* **Exercise aim**
Extract every record, keeping each one exactly as it is.

* **Listed entries**

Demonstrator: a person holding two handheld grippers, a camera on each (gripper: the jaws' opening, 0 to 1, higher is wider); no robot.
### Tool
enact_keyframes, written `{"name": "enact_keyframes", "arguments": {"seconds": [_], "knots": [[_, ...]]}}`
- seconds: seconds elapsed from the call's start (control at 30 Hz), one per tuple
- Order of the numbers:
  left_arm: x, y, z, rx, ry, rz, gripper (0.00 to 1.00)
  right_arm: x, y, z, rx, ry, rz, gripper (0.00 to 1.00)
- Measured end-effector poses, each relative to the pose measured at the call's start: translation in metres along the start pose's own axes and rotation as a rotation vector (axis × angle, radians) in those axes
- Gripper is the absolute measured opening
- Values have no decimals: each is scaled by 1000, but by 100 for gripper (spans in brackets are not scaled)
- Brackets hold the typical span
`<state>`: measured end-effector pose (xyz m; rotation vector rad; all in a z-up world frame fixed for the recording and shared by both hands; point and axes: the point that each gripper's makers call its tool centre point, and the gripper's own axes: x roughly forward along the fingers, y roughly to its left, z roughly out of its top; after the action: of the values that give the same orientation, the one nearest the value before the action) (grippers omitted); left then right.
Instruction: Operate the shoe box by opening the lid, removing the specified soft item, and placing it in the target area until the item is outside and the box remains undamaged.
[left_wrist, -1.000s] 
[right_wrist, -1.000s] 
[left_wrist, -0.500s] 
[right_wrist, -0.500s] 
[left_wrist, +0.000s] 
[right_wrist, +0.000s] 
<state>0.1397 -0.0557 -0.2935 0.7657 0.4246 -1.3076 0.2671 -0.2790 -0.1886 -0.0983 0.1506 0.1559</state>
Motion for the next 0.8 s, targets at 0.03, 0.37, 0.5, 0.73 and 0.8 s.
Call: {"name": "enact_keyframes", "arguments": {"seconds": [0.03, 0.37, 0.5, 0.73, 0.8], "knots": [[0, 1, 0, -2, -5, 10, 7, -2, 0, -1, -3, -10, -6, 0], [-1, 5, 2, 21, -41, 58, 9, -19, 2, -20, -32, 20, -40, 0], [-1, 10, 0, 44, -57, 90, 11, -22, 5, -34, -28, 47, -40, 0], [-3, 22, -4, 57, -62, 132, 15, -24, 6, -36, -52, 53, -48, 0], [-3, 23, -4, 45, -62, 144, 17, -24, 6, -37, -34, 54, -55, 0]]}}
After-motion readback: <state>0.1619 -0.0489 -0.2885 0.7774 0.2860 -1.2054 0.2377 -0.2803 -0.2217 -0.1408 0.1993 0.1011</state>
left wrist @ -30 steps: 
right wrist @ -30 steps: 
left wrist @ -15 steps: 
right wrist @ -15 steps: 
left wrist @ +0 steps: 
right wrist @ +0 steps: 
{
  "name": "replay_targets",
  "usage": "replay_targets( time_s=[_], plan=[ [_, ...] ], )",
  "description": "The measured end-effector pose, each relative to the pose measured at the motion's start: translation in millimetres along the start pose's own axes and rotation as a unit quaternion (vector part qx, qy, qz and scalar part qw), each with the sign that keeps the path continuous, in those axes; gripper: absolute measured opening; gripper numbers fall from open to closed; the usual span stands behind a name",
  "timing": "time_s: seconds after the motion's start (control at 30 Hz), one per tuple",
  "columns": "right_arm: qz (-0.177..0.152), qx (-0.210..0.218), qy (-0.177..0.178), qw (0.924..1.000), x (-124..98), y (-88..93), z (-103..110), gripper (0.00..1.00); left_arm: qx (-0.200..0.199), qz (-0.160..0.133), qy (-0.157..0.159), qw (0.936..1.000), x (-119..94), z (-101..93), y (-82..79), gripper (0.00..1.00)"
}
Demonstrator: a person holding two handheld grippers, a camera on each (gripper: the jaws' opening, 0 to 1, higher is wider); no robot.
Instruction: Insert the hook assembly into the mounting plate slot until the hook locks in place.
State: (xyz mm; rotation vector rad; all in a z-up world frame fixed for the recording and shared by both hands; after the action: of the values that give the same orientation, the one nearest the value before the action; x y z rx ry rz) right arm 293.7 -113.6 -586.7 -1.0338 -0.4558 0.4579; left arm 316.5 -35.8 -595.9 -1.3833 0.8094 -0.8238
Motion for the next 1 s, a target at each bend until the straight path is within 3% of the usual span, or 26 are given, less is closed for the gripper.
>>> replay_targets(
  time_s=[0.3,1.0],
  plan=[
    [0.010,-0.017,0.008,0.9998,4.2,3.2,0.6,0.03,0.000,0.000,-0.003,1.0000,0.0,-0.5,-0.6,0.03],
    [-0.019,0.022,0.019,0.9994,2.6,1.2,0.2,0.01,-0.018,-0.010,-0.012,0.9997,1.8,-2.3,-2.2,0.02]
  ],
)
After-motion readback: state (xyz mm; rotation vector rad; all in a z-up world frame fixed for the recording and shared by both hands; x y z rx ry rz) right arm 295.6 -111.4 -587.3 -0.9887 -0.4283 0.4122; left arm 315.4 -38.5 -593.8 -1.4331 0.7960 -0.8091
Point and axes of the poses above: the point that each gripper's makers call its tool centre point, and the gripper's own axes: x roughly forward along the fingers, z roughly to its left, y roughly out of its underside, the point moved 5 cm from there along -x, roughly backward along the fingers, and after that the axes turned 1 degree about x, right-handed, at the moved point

* **Written reply**
Demonstrator: a person holding two handheld grippers, a camera on each (gripper: the jaws' opening, 0 to 1, higher is wider); no robot.
### Tool
enact_keyframes, written `{"name": "enact_keyframes", "arguments": {"seconds": [_], "knots": [[_, ...]]}}`
- seconds: seconds elapsed from the call's start (control at 30 Hz), one per tuple
- Order of the numbers:
  left_arm: x, y, z, rx, ry, rz, gripper (0.00 to 1.00)
  right_arm: x, y, z, rx, ry, rz, gripper (0.00 to 1.00)
- Measured end-effector poses, each relative to the pose measured at the call's start: translation in metres along the start pose's own axes and rotation as a rotation vector (axis × angle, radians) in those axes
- Gripper is the absolute measured opening
- Values have no decimals: each is scaled by 1000, but by 100 for gripper (spans in brackets are not scaled)
- Brackets hold the typical span
`<state>`: measured end-effector pose (xyz m; rotation vector rad; all in a z-up world frame fixed for the recording and shared by both hands; point and axes: the point that each gripper's makers call its tool centre point, and the gripper's own axes: x roughly forward along the fingers, y roughly to its left, z roughly out of its top; after the action: of the values that give the same orientation, the one nearest the value before the action) (grippers omitted); left then right.
Instruction: Operate the shoe box by opening the lid, removing the specified soft item, and placing it in the target area until the item is outside and the box remains undamaged.
[left_wrist, -1.000s] 
[right_wrist, -1.000s] 
[left_wrist, -0.500s] 
[right_wrist, -0.500s] 
[left_wrist, +0.000s] 
[right_wrist, +0.000s] 
<state>0.1397 -0.0557 -0.2935 0.7657 0.4246 -1.3076 0.2671 -0.2790 -0.1886 -0.0983 0.1506 0.1559</state>
Motion for the next 0.8 s, targets at 0.03, 0.37, 0.5, 0.73 and 0.8 s.
Call: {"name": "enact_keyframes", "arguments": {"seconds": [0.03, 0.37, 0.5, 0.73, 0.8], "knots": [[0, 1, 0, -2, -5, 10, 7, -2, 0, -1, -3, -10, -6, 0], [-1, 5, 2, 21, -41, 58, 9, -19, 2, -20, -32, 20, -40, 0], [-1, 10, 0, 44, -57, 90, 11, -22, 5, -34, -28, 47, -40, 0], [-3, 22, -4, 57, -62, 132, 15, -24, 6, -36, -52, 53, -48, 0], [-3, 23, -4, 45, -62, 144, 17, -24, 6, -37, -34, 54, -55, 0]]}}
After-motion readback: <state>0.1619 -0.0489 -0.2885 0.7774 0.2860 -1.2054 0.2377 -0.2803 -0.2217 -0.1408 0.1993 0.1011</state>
left wrist @ -30 steps: 
right wrist @ -30 steps: 
left wrist @ -15 steps: 
right wrist @ -15 steps: 
left wrist @ +0 steps: 
right wrist @ +0 steps: 
{
  "name": "replay_targets",
  "usage": "replay_targets( time_s=[_], plan=[ [_, ...] ], )",
  "description": "The measured end-effector pose, each relative to the pose measured at the motion's start: translation in millimetres along the start pose's own axes and rotation as a unit quaternion (vector part qx, qy, qz and scalar part qw), each with the sign that keeps the path continuous, in those axes; gripper: absolute measured opening; gripper numbers fall from open to closed; the usual span stands behind a name",
  "timing": "time_s: seconds after the motion's start (control at 30 Hz), one per tuple",
  "columns": "right_arm: qz (-0.177..0.152), qx (-0.210..0.218), qy (-0.177..0.178), qw (0.924..1.000), x (-124..98), y (-88..93), z (-103..110), gripper (0.00..1.00); left_arm: qx (-0.200..0.199), qz (-0.160..0.133), qy (-0.157..0.159), qw (0.936..1.000), x (-119..94), z (-101..93), y (-82..79), gripper (0.00..1.00)"
}
Demonstrator: a person holding two handheld grippers, a camera on each (gripper: the jaws' opening, 0 to 1, higher is wider); no robot.
Instruction: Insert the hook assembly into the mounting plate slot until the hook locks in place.
State: (xyz mm; rotation vector rad; all in a z-up world frame fixed for the recording and shared by both hands; after the action: of the values that give the same orientation, the one nearest the value before the action; x y z rx ry rz) right arm 293.7 -113.6 -586.7 -1.0338 -0.4558 0.4579; left arm 316.5 -35.8 -595.9 -1.3833 0.8094 -0.8238
Motion for the next 1 s, a target at each bend until the straight path is within 3% of the usual span, or 26 are given, less is closed for the gripper.
>>> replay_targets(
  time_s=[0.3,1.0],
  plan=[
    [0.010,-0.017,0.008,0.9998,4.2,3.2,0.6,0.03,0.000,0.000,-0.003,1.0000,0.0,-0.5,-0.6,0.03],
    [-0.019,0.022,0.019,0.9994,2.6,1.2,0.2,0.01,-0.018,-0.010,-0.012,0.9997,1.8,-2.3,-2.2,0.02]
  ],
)
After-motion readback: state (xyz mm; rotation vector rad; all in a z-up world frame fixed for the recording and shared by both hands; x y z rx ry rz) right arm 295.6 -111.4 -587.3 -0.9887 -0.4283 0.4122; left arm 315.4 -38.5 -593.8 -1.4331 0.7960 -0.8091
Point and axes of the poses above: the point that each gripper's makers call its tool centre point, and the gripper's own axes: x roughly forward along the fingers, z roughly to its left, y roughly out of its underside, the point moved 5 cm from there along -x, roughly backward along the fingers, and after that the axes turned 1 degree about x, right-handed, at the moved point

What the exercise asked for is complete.